## The task
Say how many lines in the entries contain "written", giving only the number.

(Data entries)
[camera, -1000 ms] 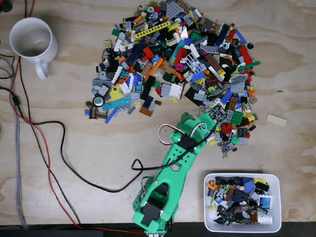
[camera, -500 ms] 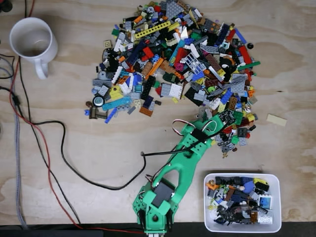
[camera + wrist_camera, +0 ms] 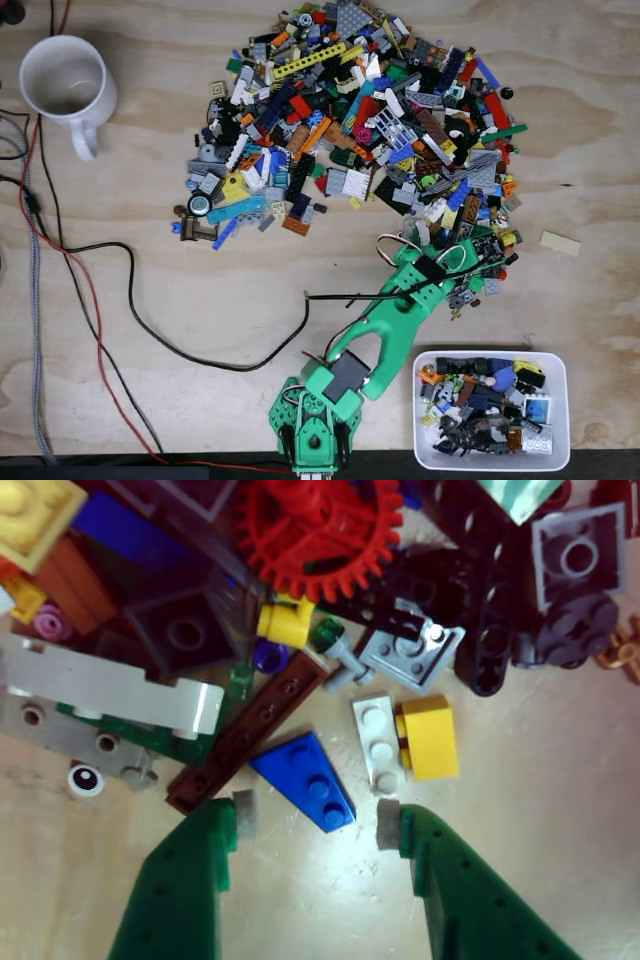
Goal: Find the closest Lego and put it in the bin.
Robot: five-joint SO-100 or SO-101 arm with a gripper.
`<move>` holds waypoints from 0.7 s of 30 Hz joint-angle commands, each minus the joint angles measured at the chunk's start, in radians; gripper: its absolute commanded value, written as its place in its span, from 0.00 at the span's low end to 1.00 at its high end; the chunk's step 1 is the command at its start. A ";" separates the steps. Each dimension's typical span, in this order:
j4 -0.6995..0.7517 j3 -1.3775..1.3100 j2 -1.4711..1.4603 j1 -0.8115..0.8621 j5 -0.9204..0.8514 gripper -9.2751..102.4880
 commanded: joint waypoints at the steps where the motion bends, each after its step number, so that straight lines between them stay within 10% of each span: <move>1: 0.008 -0.055 0.012 -0.017 0.017 0.23; 21: -0.049 -0.114 -0.166 -0.028 0.058 0.20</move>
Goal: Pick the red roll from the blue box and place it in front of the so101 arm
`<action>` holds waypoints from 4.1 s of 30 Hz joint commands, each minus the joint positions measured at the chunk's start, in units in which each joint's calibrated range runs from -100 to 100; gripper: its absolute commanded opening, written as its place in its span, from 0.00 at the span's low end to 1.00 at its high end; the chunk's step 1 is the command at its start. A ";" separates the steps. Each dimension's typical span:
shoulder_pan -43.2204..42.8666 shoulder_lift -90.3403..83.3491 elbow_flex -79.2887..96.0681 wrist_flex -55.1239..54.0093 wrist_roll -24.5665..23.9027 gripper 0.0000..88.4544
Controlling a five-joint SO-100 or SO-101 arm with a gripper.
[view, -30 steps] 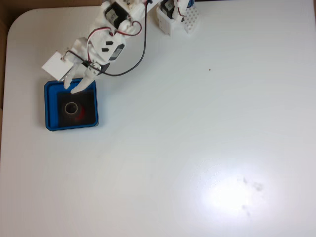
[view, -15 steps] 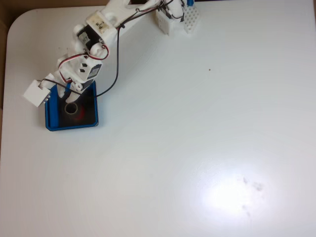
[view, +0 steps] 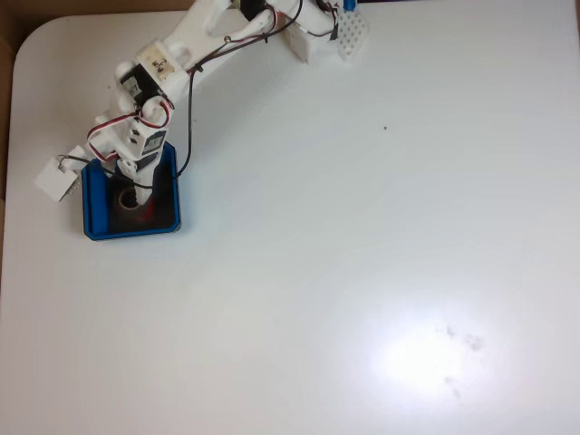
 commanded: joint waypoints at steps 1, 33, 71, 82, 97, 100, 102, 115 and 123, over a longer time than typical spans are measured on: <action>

## Your response
2